As of January 1, 2016, Switzerland is handing over the names of everyone who has anything stored in its Swiss freeport customs warehouses. For decades, people have stored precious metals and art in Swiss custom ports — tax-free — as long as they did not take it into Switzerland.
Now any hope on trusting Switzerland is totally gone. That’s right — the Swiss handed over everyone with accounts in its banks. Now, they must report the name, address, and item descriptions of anyone storing art in its tax-free custom ports. This also applies to gold, silver, and other precious metals along with anything else of value.
Back in 1986, the FBI walked into my office to question me about where Ferdinand Marcos (1917–1989) stored the gold he allegedly stole from the Philippines. Marcos had been the President of the Philippines from 1965 to 1986 and had actually ruled under martial law from 1972 until 1981. I told them that I had no idea. They never believed me, as always, and pointed out that Ferdinand Marcos was a gold trader before he became president and he made his money as a trader. They told me he was a client and that I had been on the VIP list for the grand opening of Herald Square in NYC, which he funded through a Geneva family. I explained that I never met him, and if he were a client, he must have used a different name.
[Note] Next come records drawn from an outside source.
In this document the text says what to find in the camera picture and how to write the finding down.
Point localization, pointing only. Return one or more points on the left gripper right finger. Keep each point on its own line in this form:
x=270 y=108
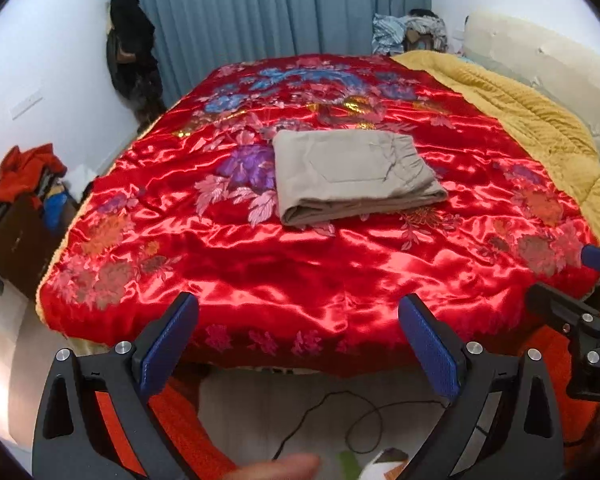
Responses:
x=525 y=437

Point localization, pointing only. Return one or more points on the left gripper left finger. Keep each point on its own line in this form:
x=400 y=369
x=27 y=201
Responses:
x=71 y=440

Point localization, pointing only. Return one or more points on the beige pants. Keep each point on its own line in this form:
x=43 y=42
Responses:
x=324 y=175

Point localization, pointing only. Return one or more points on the left hand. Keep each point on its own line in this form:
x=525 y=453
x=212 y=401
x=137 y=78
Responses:
x=293 y=467

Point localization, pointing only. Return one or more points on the yellow dotted blanket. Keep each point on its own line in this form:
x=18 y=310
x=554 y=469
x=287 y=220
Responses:
x=549 y=133

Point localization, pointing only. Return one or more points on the cream upholstered headboard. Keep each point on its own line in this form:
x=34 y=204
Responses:
x=563 y=70

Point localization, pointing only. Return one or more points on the dark cluttered side stand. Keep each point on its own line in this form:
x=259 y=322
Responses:
x=31 y=229

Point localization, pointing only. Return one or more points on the red satin embroidered bedspread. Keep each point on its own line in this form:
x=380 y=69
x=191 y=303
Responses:
x=191 y=206

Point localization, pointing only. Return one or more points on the orange-red garment pile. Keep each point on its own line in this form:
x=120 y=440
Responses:
x=21 y=171

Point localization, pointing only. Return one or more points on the striped clothes pile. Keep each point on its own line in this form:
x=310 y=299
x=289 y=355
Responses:
x=419 y=29

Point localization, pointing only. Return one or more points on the black hanging clothes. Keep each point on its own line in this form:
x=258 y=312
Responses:
x=133 y=69

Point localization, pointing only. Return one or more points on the blue-grey curtain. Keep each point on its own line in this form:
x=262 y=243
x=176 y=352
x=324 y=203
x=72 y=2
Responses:
x=194 y=37

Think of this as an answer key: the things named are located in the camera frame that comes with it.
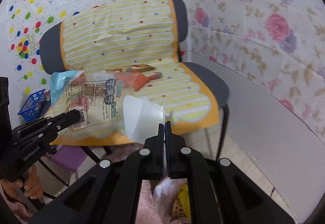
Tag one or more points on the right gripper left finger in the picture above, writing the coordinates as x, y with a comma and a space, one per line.
109, 192

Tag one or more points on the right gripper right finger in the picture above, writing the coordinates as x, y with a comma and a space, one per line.
219, 192

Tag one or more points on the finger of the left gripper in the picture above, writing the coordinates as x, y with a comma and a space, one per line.
65, 120

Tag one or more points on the yellow foam fruit net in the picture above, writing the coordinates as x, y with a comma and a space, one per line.
181, 205

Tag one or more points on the pink fuzzy sleeve forearm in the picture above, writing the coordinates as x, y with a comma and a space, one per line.
13, 202

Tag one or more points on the person's left hand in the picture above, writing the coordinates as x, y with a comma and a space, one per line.
31, 185

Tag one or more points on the blue plastic basket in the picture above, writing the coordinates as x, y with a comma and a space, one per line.
32, 106

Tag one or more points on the purple plastic basket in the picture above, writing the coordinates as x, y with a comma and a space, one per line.
69, 158

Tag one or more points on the grey office chair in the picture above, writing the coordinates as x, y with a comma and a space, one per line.
49, 48

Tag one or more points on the orange knitted hat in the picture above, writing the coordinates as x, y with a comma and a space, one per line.
137, 80

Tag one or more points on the gold candy wrapper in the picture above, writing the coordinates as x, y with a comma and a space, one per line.
134, 67

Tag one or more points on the floral pattern wall sheet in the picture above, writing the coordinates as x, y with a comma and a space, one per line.
277, 44
But the rumor was that the gold was stored in the Zurich freeport customs warehouse. His wife, Imelda, was famous for her extravagant displays of wealth that included prime New York City real estate, world-renowned art, outlandish jewelry, and more than a thousand pairs of shoes. Reportedly, there is a diamond tiara containing a giant 150-carat ruby that is locked up in a vault at the Swiss central bank. Some have valued it at more than US$8 million. The missing gold that people have spent 30 years searching for will surface if there are mandatory reports on whatever is hidden in the dark corners of these warehouses.